Voces agudas de sopranos y promesas que no se cumplen. Es como si la mudanza al hemisferio sur estuviera maldecida. Marcada con una raya de fibra fosforescente y cinta adhesiva roja con el sello de abierto, manoseado y verificado. Como si fuera un mundo allí, con castillos y suspiros, y otro totalmente distinto por estas latitudes, anmarañado con olas de calor y terrones de tierra seca, bebés de iguanas, marcas indeseadas de cuchillo detrás de los espejos y hojas marchitas de tanto sol y los restos de platos de porcelana rota dispersos por la casa.

Alguien frota las cuerdas del piano con fuerza hasta hacerlo chillar como si estuviera endemoniado. El piano está en el centro del gran salón, donde se concilian los banquetes, los juicios, las asambleas, los conciertos de festivales de verano. No en mi casa. Donde una vez estuvo.

Todos caminan hacia las escaleras del castillo, que son de mármol, entre el ritmo de los pinos del jardín prusiano, cónicos y simétricamente plantados hace años.

—¡Esperen! —les grito —¡Falto yo!—  Veo las sopranos que cantan en el invernadero entre las plantas de naranja. Y al mismo tiempo, sigo sentada en el living de mi nueva casa, bajo la brisa del ventilador de techo, Espero una respuesta después de siete meses. Y nada, ni siquiera me esperan. Levanto la vista y veo la pequeña iguana en la esquina del cielorraso.

—¿La mato o no la mato? — me pregunto. Y me largo a llorar. Porque decidí matarla. Sin piedad.

Es un chiste. Se burlan de mi. La iguana que logró entrar en la casa, el director de ópera, las sopranos que cantan y la aduana. Todo parece un sueño de mal gusto que alguien ha puesto en el portapeles. Sigo soñando con el castillo y el jardín. Un sueño que alguien se ha empeñado en soterrar entre las llaves oxidadas de algún cajón.
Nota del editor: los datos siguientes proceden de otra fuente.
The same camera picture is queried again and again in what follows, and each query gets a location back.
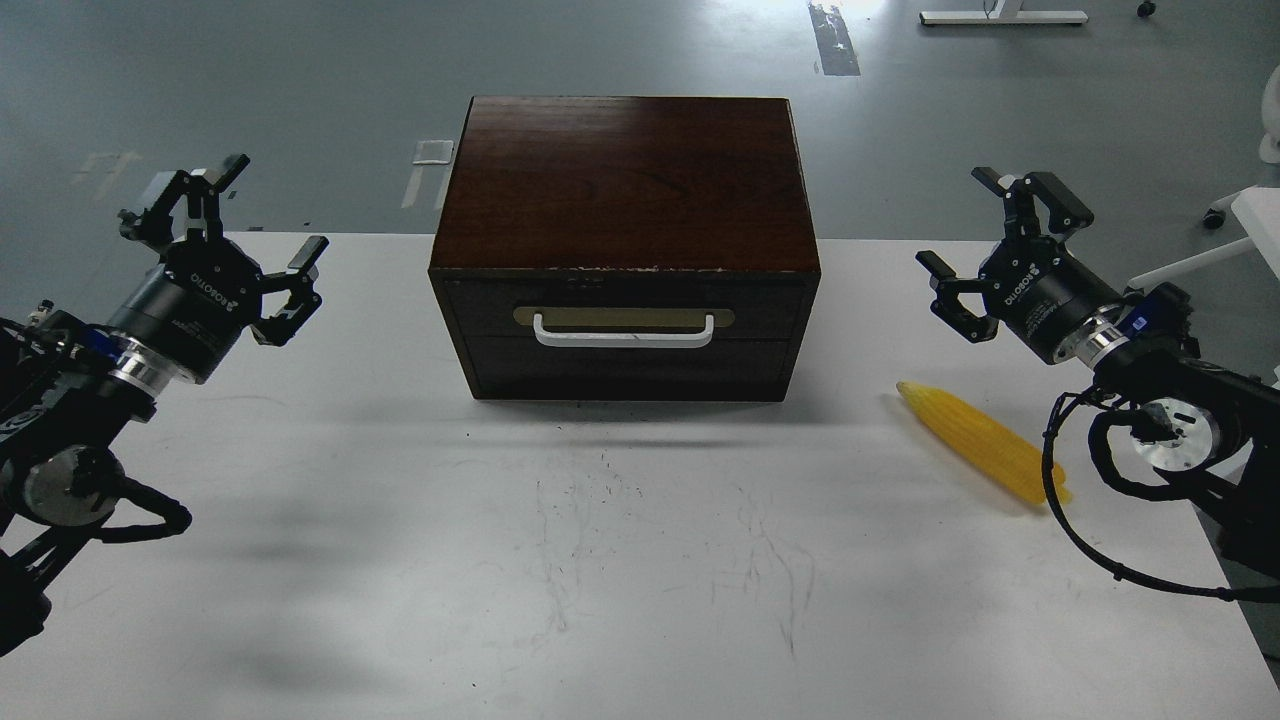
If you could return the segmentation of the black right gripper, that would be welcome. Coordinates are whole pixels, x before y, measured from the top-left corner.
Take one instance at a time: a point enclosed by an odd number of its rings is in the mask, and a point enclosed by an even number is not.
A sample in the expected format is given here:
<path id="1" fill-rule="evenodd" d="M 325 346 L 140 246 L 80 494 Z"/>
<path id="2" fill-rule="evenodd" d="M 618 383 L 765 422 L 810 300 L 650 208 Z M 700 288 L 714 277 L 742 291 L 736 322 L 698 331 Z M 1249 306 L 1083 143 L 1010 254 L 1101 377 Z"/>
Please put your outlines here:
<path id="1" fill-rule="evenodd" d="M 1091 227 L 1094 213 L 1052 172 L 1010 176 L 975 167 L 972 177 L 1002 199 L 1004 241 L 980 264 L 979 278 L 959 278 L 932 250 L 916 252 L 934 291 L 931 311 L 972 343 L 996 337 L 1000 320 L 1041 361 L 1066 361 L 1074 355 L 1068 340 L 1087 320 L 1120 315 L 1120 295 L 1064 243 Z M 973 314 L 963 293 L 983 296 L 988 315 Z"/>

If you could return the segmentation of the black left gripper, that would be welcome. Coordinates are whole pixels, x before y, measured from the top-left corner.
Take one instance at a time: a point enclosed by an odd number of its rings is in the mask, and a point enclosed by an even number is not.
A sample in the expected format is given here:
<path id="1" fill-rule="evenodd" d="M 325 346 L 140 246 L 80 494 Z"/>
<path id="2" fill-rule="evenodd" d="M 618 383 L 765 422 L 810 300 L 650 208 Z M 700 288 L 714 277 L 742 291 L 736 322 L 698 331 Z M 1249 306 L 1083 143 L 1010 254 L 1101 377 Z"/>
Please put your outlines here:
<path id="1" fill-rule="evenodd" d="M 323 304 L 314 286 L 328 237 L 310 236 L 284 272 L 264 277 L 257 261 L 227 241 L 220 196 L 248 164 L 248 155 L 233 154 L 212 169 L 160 172 L 140 211 L 118 213 L 120 237 L 168 249 L 108 325 L 164 356 L 193 384 L 209 379 L 252 322 L 259 345 L 282 347 Z M 285 291 L 280 310 L 259 318 L 262 293 Z"/>

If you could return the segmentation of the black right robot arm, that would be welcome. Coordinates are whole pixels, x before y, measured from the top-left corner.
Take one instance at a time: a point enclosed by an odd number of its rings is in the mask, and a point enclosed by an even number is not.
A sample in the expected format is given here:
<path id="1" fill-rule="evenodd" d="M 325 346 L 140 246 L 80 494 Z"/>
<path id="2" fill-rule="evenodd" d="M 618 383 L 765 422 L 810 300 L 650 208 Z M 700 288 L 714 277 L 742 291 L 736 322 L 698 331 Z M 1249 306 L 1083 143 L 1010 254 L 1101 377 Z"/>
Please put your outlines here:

En el borde del foso de agua, sostengo una rama de laurel y una hoja blanca con cuentas matemáticas y numéricas y una sumatoria de puntos positivos y negativos. Cuento las ventanas reflejadas en el agua. Y pierdo la cuenta. A quién le importa. Cuento las hojas de laurel. Tacho números, puntos suspensivos, dibujo las notas musicales para los violines y el sonido de los platos de porcelana. Tacho, tacho, tacho…borroneo nombres y números hasta llegar a mis huesos, al esqueleto de la cuestión. Mato la iguana de cola rayada. Y cuando cae, la aplasto con el pie. Sin lástima.
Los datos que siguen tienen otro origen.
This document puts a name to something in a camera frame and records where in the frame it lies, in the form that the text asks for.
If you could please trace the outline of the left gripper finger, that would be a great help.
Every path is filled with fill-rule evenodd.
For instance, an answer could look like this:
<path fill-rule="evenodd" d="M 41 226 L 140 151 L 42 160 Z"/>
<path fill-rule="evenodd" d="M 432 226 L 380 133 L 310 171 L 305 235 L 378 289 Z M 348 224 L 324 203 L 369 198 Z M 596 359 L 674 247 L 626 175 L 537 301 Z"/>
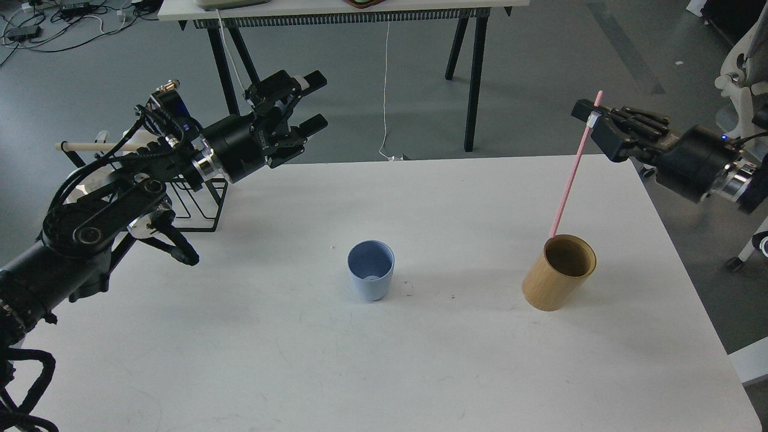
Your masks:
<path fill-rule="evenodd" d="M 327 85 L 326 77 L 315 70 L 307 76 L 290 76 L 280 70 L 258 83 L 253 83 L 245 93 L 251 112 L 249 119 L 285 120 L 292 115 L 299 99 Z"/>
<path fill-rule="evenodd" d="M 323 115 L 318 114 L 304 121 L 299 126 L 289 126 L 287 134 L 278 134 L 276 131 L 267 134 L 267 143 L 265 145 L 266 164 L 271 169 L 276 169 L 291 159 L 302 155 L 310 137 L 327 126 L 327 119 Z"/>

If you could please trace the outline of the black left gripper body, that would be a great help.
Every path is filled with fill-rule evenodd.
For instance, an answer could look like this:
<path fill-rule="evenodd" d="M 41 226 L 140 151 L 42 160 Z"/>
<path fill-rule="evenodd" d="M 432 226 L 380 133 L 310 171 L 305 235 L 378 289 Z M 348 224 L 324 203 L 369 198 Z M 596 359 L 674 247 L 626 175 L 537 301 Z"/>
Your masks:
<path fill-rule="evenodd" d="M 201 131 L 201 139 L 213 152 L 228 181 L 236 183 L 264 166 L 280 166 L 274 155 L 277 116 L 229 115 Z"/>

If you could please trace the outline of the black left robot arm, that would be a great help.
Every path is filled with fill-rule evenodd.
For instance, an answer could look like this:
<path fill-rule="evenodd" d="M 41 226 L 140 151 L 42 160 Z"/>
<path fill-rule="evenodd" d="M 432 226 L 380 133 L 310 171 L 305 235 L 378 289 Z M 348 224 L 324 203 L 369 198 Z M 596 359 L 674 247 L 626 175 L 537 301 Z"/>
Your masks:
<path fill-rule="evenodd" d="M 197 265 L 198 253 L 173 224 L 167 185 L 180 179 L 199 191 L 217 175 L 234 183 L 301 155 L 327 120 L 288 121 L 294 107 L 326 83 L 320 71 L 278 71 L 247 88 L 250 114 L 203 127 L 178 94 L 179 82 L 170 80 L 135 107 L 137 121 L 117 144 L 63 181 L 36 243 L 2 268 L 2 430 L 57 429 L 31 414 L 56 361 L 47 351 L 21 348 L 27 334 L 39 322 L 56 323 L 53 311 L 63 301 L 106 292 L 137 241 Z"/>

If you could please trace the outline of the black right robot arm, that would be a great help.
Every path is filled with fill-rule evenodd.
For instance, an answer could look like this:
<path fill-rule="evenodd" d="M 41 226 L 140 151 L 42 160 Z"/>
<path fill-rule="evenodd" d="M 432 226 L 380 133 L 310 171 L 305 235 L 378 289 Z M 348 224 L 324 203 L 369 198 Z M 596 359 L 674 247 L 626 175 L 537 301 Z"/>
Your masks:
<path fill-rule="evenodd" d="M 578 100 L 571 114 L 592 129 L 592 140 L 612 162 L 629 158 L 656 170 L 656 182 L 692 202 L 719 195 L 750 214 L 766 200 L 766 160 L 744 157 L 748 137 L 731 139 L 702 126 L 685 133 L 670 120 L 634 107 L 609 109 Z"/>

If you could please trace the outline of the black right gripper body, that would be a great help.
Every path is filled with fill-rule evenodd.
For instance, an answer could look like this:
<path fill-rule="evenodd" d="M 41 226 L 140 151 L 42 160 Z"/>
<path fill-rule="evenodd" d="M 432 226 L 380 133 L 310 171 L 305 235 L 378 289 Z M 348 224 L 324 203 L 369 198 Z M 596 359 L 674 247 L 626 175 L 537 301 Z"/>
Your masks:
<path fill-rule="evenodd" d="M 657 139 L 638 142 L 641 155 L 637 159 L 655 167 L 656 183 L 694 203 L 705 199 L 740 158 L 732 140 L 702 126 L 681 135 L 670 130 Z"/>

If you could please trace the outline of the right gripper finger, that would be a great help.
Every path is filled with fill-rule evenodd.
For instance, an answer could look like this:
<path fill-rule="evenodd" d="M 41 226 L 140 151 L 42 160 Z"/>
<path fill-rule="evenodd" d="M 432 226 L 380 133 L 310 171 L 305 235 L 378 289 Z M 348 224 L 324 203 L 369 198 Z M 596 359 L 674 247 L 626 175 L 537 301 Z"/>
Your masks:
<path fill-rule="evenodd" d="M 591 110 L 597 110 L 601 113 L 597 123 L 593 127 L 592 140 L 598 145 L 598 148 L 607 158 L 615 163 L 623 162 L 629 158 L 636 158 L 640 161 L 649 161 L 653 158 L 651 148 L 638 148 L 632 145 L 625 146 L 619 142 L 617 137 L 609 132 L 609 120 L 611 110 L 608 107 L 597 106 L 593 101 L 581 99 L 576 101 L 571 111 L 571 115 L 580 121 L 586 122 L 587 116 Z"/>
<path fill-rule="evenodd" d="M 671 148 L 681 140 L 680 133 L 670 128 L 667 116 L 636 109 L 612 109 L 609 132 L 625 146 L 642 148 Z"/>

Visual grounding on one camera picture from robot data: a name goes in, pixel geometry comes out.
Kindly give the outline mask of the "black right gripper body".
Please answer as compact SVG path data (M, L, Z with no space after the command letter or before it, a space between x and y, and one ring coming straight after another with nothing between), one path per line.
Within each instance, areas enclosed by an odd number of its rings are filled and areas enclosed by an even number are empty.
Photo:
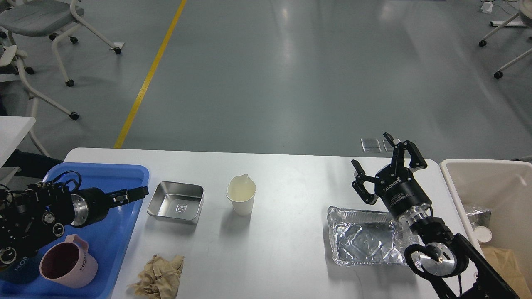
M432 202L415 180L410 168L387 165L376 174L375 194L382 199L394 220L414 206Z

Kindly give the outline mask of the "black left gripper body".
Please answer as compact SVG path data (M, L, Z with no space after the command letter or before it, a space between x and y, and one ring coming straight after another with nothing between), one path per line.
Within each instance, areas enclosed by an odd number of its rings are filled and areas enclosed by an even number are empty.
M83 228L104 220L113 203L112 197L97 188L79 190L71 195L71 200L74 219L70 225L75 228Z

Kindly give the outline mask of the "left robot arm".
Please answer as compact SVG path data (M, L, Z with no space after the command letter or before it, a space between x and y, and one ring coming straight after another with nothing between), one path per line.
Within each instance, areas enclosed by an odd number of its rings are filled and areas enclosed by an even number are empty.
M0 261L9 267L59 239L70 225L83 228L104 220L109 210L143 199L146 186L104 192L82 189L82 176L62 181L63 172L50 181L30 184L24 190L1 187Z

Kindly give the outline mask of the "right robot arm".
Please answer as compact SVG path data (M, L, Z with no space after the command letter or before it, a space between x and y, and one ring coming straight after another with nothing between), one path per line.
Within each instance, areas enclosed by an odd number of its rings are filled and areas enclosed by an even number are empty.
M375 176L368 176L359 161L353 189L363 202L373 205L382 199L394 220L405 223L422 244L408 245L404 257L409 268L430 282L441 299L517 299L517 293L496 272L479 251L460 233L452 231L444 220L433 215L432 202L414 178L414 172L427 168L427 162L410 140L400 141L385 132L393 148L391 163ZM477 278L472 287L456 295L445 278L460 277L473 263Z

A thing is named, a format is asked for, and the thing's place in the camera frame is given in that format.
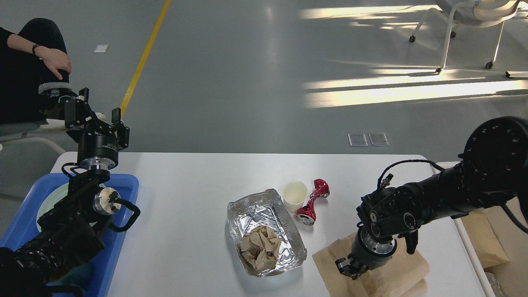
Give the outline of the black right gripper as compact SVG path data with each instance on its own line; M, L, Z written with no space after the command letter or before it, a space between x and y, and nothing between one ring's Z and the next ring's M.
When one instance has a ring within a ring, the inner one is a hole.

En el borde del agua, veo los meridianos, la puesta de sol. Se superpone la luna, los tachones en el aire, la vastedad del horizonte, los anillos de los planetas, los demonios y los suspiros de ángeles. Veo paisajes plisados, collages de anotaciones sin sentido, en lápiz y burbujas de pensamientos sueltos, dichos, silenciados, retorcidos en el reflejo del agua. Me tiro de cabeza, me rompo la frente contra el fondo como hace años. Y veo una mano extendida hacia mi, signos cardinales y asteriscos, flechas y una especie de estrellitas misericordiosas que me llaman. Veo un jardín, escucho la voz y sigo un camino sutil entre rayas y más rayas, bollos de papel y cajas. Veo hojas de banano, hojas de laurel, hojas de tilo, hojas de naranjo entre el moho y las algas. Desde aquí debajo del agua, veo el fervor de los cimientos del castillo. Aquel mío y sólo mío. Y de nadie más.